La commission s’est appuyée sur : la loi n° 18-07 du 10 juin 2018 relative à la protection des personnes physiques dans le traitement des données à caractère personnel, notamment son article 25 ; le décret exécutif n° 09-410 du 10 décembre 2009, modifié et complété par le décret exécutif n° 16-61 du 11 février 2016, qui fixe les règles de sécurité applicables aux activités liées aux équipements sensibles, notamment les articles 20 et 20 bis ; ainsi que le règlement intérieur de l’Autorité nationale de protection des données à caractère personnel, adopté le 26 juillet 2023.
Sur cette base, l’autorité a adopté une délibération indiquant que ces règles de conduite et d’éthique visent à organiser l’utilisation des systèmes de vidéosurveillance dans les lieux de travail, de manière à protéger la sécurité des travailleurs et des visiteurs ainsi que les biens, tout en préservant la vie privée des individus et en respectant leurs droits.

L’autorité a également annoncé que l’exploitation des équipements de vidéosurveillance non équipés de vision nocturne est soumise à une autorisation du wali compétent, après avis de la commission de sécurité de wilaya, à l’exception des services des ministères de la Défense nationale et de l’Intérieur.

Elle a précisé que l’objectif du traitement de ces données est de protéger les personnes et les biens, de renforcer un environnement de travail sûr et discipliné, et de respecter les droits et la vie privée des individus.

Selon la délibération, toute personne physique ou morale, publique ou privée, doit déclarer auprès de l’autorité nationale les traitements de données réalisés à l’aide de caméras de surveillance.

L’objectif du traitement des données personnelles collectées par les enregistrements doit être strictement limité à la protection des personnes et des biens.

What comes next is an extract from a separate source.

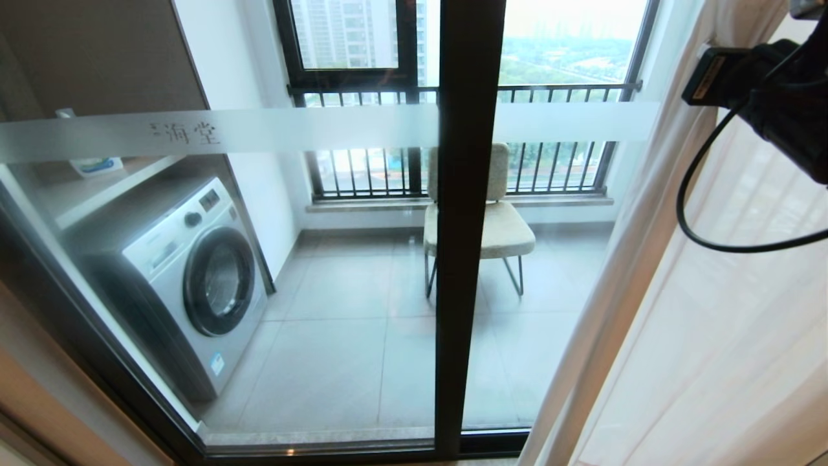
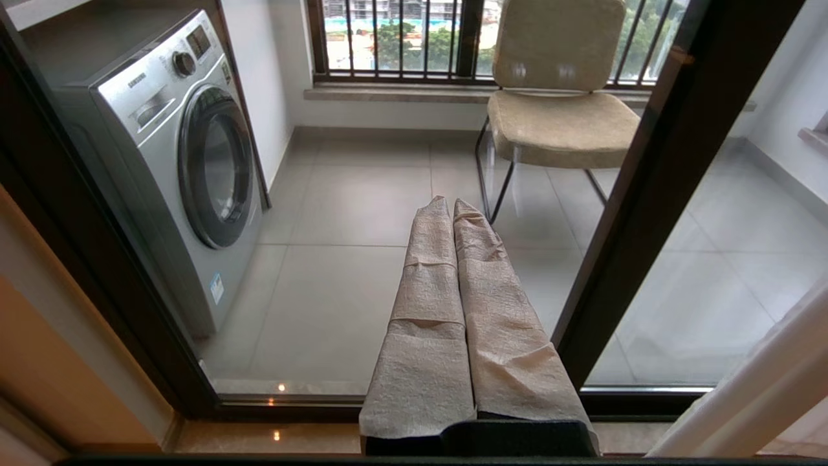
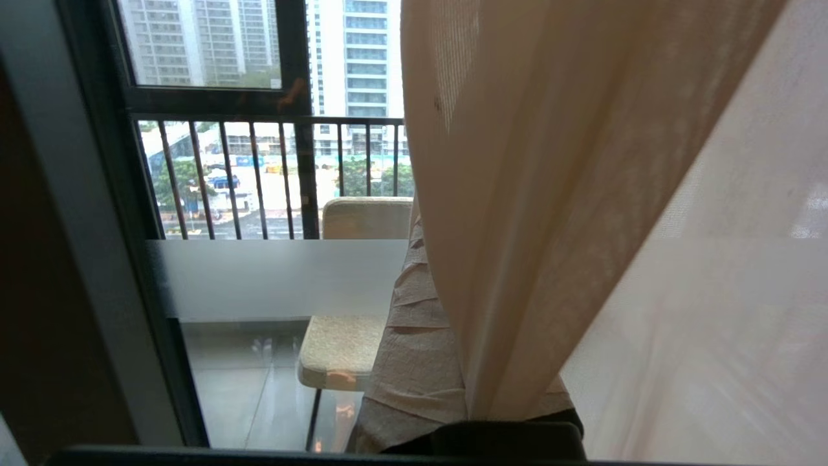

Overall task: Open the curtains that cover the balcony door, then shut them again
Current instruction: Close the inner curtains on both sides

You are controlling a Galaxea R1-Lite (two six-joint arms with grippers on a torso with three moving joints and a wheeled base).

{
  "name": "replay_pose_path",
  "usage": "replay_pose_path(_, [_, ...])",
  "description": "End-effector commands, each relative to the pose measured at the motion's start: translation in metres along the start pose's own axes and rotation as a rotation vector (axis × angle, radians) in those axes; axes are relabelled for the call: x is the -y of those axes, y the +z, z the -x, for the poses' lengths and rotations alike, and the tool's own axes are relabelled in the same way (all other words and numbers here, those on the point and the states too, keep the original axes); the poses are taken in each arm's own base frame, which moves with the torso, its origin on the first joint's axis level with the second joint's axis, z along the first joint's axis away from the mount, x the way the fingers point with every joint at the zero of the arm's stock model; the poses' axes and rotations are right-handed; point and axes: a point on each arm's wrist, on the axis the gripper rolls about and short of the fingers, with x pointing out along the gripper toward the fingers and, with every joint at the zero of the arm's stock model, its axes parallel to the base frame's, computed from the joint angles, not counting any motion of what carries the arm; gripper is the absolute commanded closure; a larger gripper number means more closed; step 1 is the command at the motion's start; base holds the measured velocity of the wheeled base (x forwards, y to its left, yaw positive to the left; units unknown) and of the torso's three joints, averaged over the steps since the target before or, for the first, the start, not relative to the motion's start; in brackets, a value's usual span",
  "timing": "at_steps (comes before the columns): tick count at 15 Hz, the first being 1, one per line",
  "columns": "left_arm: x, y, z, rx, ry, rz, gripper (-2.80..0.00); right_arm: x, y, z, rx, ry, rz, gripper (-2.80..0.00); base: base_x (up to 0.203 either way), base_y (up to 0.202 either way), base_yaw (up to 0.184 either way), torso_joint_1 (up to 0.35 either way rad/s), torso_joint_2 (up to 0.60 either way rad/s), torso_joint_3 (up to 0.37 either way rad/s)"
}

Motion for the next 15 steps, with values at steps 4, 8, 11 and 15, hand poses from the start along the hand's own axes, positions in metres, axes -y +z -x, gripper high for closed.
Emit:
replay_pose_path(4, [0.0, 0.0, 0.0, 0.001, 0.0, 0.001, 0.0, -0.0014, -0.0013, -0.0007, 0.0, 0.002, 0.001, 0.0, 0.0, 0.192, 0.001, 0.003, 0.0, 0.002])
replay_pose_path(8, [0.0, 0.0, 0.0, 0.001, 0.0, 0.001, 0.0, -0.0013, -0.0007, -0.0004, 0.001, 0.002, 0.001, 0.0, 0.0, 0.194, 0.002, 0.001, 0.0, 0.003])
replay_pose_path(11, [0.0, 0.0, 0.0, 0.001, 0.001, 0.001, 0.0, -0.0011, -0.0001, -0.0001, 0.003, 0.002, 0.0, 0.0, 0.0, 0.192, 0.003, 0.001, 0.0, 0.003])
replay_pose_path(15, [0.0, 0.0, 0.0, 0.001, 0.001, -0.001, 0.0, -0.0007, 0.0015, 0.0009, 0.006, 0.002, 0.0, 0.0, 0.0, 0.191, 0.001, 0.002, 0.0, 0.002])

Les employés et les usagers doivent être informés de la présence des caméras, de leur emplacement et des raisons de leur utilisation, au moyen d’affiches visibles ou de moyens d’information internes appropriés.

Il est également interdit d’installer des caméras dans les lieux où un haut degré de vie privée est attendu, tels que les toilettes, les vestiaires ou les espaces privés.

La délibération interdit aussi de connecter les systèmes de vidéosurveillance des administrations, entreprises et établissements publics à Internet. Seules les personnes autorisées par le responsable du traitement peuvent accéder aux enregistrements, lesquels doivent être conservés dans un environnement sécurisé pour une durée n’excédant pas un an.

Enfin, l’autorité a indiqué que, conformément aux articles 32, 34, 35 et 36 de la loi 18-07, le responsable du traitement doit permettre aux personnes concernées d’exercer leurs droits : d’information, d’accès, de rectification et d’opposition concernant le traitement de leurs données personnelles.